DIRECTIONS: Across all the entries below, how many lines mention the string "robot"? Respond with a single number.

** Opening SOURCE DATA block **

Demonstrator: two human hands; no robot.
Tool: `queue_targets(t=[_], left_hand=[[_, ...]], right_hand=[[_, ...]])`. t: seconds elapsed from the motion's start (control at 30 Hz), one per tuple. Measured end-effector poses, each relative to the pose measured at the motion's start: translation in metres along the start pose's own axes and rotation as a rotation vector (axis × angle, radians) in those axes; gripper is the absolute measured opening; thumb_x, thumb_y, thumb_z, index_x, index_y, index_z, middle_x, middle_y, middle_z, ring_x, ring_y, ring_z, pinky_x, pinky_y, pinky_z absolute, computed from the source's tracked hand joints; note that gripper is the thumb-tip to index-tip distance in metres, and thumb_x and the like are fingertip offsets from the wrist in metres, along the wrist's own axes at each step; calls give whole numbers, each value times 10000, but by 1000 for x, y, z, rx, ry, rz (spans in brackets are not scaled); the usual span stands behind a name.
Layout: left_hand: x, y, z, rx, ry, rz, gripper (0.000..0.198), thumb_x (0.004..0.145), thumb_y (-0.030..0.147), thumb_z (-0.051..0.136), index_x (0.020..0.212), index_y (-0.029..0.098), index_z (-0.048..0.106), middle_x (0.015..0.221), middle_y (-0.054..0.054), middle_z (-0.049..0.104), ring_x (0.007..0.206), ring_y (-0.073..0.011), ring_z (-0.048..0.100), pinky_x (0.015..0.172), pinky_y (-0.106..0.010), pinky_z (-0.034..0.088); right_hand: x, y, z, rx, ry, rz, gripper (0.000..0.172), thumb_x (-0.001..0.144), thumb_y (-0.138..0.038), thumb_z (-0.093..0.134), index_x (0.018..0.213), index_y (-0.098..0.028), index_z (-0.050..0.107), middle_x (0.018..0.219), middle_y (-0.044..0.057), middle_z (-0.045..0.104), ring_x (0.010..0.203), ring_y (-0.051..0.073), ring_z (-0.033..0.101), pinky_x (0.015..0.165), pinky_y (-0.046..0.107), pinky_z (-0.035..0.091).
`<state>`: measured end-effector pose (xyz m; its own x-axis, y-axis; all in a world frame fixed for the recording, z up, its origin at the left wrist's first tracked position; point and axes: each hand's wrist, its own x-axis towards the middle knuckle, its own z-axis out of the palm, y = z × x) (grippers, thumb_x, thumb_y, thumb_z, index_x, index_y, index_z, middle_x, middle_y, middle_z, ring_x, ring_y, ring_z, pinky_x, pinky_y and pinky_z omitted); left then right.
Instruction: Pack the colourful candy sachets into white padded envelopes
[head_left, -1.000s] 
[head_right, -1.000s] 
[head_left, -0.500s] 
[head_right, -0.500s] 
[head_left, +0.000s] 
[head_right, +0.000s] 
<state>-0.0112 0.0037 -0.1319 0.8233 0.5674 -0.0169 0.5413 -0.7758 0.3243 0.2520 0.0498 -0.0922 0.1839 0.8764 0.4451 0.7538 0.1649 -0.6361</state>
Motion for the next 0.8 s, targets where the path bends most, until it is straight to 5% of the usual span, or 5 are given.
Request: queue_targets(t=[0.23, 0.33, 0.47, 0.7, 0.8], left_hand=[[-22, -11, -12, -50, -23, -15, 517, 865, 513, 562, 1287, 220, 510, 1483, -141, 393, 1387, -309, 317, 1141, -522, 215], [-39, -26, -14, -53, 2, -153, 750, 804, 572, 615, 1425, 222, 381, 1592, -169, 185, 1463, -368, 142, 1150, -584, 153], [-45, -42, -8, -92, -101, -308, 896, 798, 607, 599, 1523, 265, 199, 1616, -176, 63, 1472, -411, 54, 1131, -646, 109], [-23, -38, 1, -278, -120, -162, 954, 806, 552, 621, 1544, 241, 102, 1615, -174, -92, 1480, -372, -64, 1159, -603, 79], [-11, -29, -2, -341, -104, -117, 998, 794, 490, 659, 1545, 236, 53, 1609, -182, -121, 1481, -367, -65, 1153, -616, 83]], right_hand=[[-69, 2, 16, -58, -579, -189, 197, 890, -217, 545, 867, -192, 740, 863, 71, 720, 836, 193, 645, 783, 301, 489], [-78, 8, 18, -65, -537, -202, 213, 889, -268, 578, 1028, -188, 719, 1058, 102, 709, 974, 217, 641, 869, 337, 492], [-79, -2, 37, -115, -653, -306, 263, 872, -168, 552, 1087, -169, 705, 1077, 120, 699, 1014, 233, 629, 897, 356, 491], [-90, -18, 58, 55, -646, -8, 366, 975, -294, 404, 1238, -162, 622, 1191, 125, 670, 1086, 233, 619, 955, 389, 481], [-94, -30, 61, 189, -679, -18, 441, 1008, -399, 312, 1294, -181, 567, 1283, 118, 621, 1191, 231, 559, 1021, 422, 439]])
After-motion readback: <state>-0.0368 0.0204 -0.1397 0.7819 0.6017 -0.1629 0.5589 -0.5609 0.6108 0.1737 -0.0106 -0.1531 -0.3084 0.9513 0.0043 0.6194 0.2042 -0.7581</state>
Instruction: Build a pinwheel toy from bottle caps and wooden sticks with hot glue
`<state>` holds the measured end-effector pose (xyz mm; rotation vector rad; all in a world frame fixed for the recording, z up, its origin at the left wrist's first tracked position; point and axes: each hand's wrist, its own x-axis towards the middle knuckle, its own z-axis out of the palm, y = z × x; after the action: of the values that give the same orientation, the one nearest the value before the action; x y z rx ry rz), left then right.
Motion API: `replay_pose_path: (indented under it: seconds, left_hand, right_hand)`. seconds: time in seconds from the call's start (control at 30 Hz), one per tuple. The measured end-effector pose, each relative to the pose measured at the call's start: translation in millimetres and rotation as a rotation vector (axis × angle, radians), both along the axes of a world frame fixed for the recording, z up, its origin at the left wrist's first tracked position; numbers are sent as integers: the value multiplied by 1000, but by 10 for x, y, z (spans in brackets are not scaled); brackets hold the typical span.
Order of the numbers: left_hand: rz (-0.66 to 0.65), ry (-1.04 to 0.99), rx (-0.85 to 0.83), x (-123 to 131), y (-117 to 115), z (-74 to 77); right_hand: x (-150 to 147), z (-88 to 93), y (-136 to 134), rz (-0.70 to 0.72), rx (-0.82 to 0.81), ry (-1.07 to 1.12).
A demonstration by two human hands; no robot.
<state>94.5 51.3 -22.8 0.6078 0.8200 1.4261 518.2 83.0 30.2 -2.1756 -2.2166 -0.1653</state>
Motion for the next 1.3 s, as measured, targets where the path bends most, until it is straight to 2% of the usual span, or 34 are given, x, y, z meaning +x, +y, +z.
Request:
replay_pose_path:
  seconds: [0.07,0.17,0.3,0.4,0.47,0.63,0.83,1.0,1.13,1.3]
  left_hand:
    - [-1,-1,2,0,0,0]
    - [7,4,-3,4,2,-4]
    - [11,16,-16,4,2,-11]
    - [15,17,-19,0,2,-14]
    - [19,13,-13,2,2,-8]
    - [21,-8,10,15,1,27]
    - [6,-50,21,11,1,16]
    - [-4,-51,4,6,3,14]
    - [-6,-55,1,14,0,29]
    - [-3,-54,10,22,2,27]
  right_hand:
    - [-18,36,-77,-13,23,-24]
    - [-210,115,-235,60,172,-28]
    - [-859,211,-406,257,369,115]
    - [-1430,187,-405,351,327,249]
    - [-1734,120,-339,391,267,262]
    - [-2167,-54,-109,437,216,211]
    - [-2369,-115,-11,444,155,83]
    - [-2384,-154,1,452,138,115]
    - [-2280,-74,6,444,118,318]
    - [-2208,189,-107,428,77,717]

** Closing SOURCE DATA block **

RESPONSE AREA: 2